Something went out of the air as Toro pulled the helmet away and broke a thaumaturgic current. Toro lifted the metal off, like a diver removing the heavy brass helmet. Toro shook out her sweaty hair.
Ori looked at the woman and his gun did not waver from the magister’s chest. He had not felt capable of surprise for a long time.
Toro was Remade, of course. She turned her head. She was turned to wire by her middle years and by whatever traumas had made her Toro. Her face was set and animal hungry. She did not look at Ori. She sat, on a footstool, in front of the magister, laid her bull helmet to one side.
A child’s arms emerged from her. One from each side of her face. One over each brow. A baby’s arms that moved listlessly, tangling and untangling in her lank hair. They had been stretched out, one inside each horn, in the helmet. They waved next to her face like spiders’ pedipalps.
She sat and closed her eyes, stretched out her arms and the baby’s arms. She was quiet some moments.
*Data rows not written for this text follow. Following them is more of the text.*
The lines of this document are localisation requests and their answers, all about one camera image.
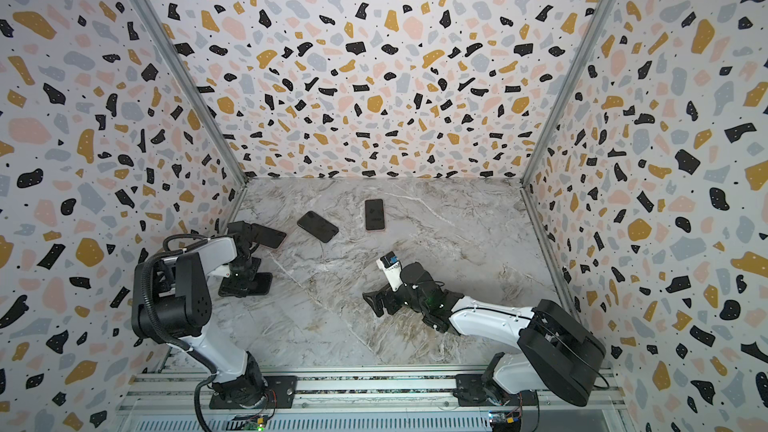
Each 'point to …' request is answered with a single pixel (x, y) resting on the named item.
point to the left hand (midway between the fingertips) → (251, 273)
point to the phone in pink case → (374, 214)
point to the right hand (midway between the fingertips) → (371, 283)
“Legus,” she said. “I know you’re grieving now, but I need you to listen to me.” Without the distortion, Ori could hear her accent from the southwest of the city was strong. She pointed at the magister’s eyes and then at her own: Look at me. She held her gun gently at his belly.
“I’ll tell you my story. I want you to understand why I’m here.” A little sucking sound came out of the Mayor as gas or blood moved. She stared at the ceiling with the concentration of the dead.